== PROVIDED DATA ==
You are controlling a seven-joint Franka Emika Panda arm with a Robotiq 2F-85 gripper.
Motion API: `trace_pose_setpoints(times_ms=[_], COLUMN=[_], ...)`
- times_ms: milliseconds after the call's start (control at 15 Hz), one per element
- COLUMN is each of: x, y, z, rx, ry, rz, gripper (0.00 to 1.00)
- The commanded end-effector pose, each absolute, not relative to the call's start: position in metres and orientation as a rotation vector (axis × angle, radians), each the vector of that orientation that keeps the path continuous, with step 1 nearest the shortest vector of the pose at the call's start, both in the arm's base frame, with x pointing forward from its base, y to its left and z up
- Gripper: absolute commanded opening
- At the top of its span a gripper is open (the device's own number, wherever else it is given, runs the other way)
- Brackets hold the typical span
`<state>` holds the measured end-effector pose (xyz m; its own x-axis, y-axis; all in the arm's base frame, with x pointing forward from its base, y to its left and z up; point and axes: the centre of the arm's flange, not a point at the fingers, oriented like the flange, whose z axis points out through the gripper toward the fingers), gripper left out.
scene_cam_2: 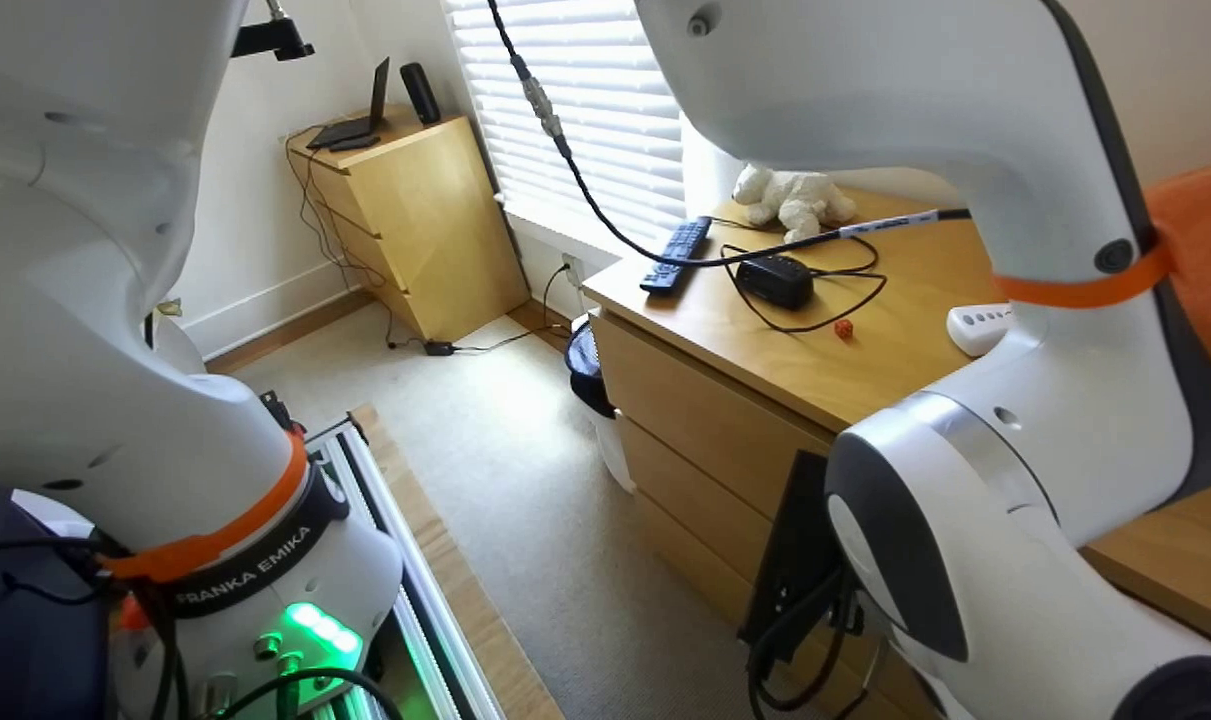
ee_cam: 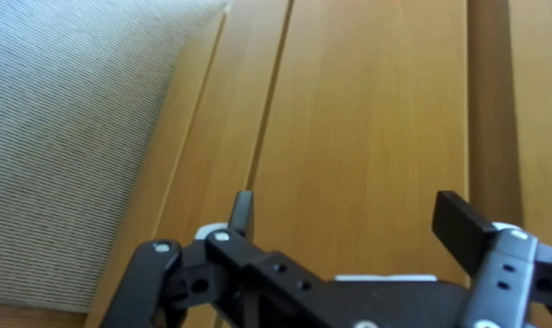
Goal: Open the top drawer
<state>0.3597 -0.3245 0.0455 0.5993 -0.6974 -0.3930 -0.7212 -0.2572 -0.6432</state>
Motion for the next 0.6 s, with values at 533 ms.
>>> trace_pose_setpoints(times_ms=[533], x=[0.321], y=[-0.344], z=[0.039], rx=[-1.9], ry=[1.086], rz=[0.012], gripper=[1.0])
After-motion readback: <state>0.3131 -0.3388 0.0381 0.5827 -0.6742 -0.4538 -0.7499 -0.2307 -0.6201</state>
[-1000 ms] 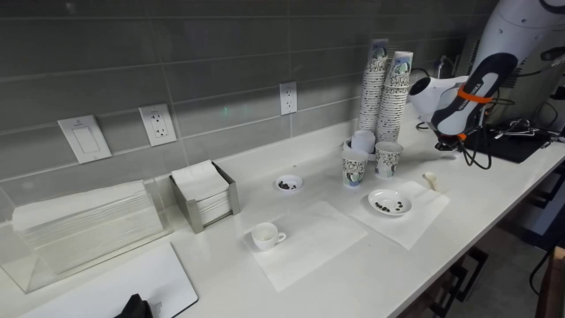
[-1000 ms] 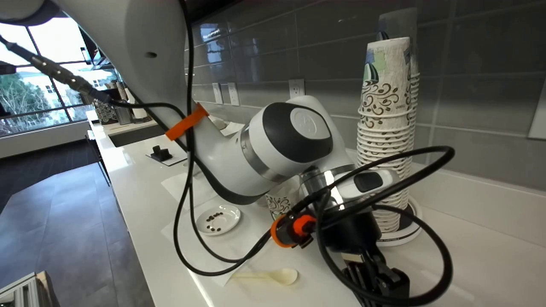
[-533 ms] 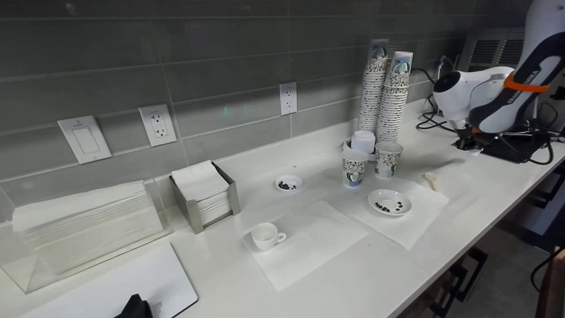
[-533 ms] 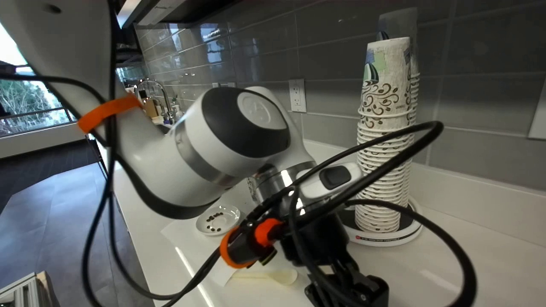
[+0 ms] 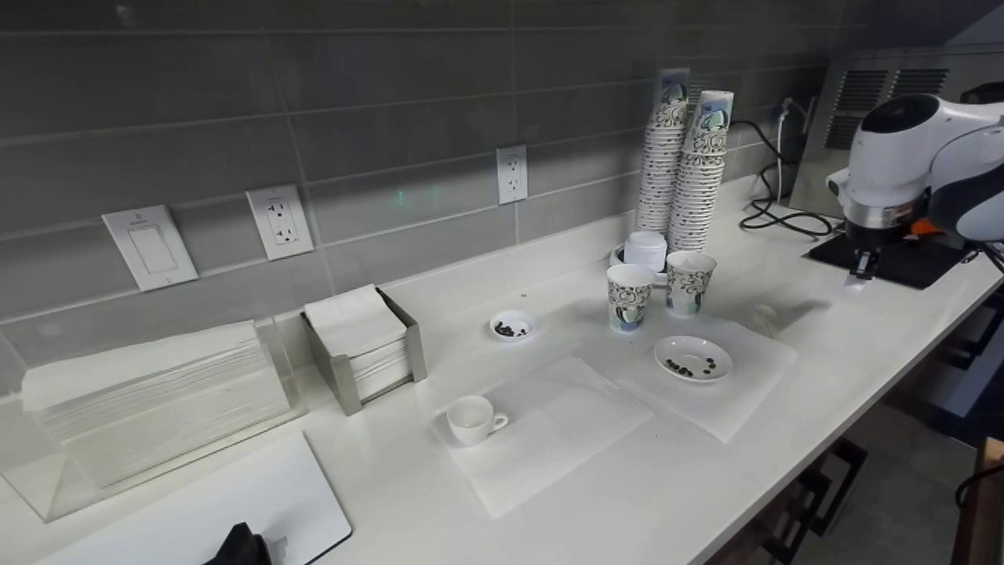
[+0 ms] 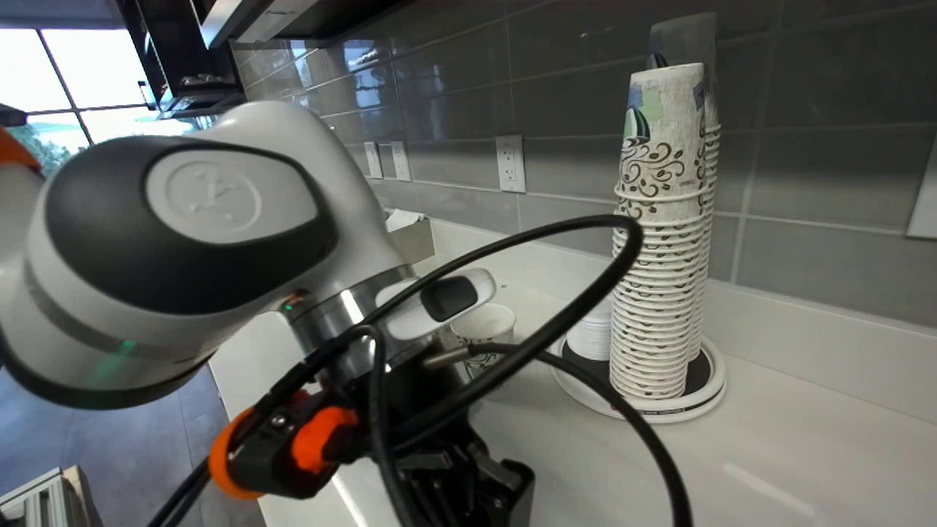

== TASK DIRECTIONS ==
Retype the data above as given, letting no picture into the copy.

== ANSWER FOR THE TASK ==
You are controlling a seven-joint Franka Emika Panda arm with a Robotiq 2F-85 gripper.
Motion API: `trace_pose_setpoints(times_ms=[_], COLUMN=[_], ...)`
- times_ms: milliseconds after the call's start (control at 15 Hz), one per element
- COLUMN is each of: x, y, z, rx, ry, rz, gripper (0.00 to 1.00)
- The commanded end-effector pose, each absolute, not relative to the call's start: position in metres and orientation as a rotation vector (axis × angle, radians), each the vector of that orientation that keeps the path continuous, with step 1 nearest the shortest vector of the pose at the call's start, both in the arm's base frame, with x pointing forward from its base, y to its left and z up
- Gripper: absolute commanded opening
- At the top of its span a gripper is open (the device's own number, wherever else it is given, runs the other way)
- Brackets hold the typical span
`<state>` holds the measured end-effector pose (xyz m; its own x-axis, y-axis; all in the arm's base frame, with x pointing forward from its base, y to its left and z up; point and axes: the centre of the arm's flange, not a point at the fingers, oriented like the flange, whose z axis points out through the gripper toward the fingers), gripper left out.
scene_cam_2: 
ee_cam: 
Goal: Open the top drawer
<state>0.3597 -0.3245 0.0455 0.5993 -0.6974 -0.3930 -0.7212 -0.2572 -0.6432</state>
Motion for the next 0.6 s, with values at 533 ms.
>>> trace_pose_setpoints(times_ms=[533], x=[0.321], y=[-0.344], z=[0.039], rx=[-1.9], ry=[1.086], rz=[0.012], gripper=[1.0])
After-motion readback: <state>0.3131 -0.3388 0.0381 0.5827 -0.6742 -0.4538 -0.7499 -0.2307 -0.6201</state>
[-1000 ms] 
[-1000 ms] 
[-533 ms] 
[-533 ms] 
[+0 ms] 
[+0 ms] 

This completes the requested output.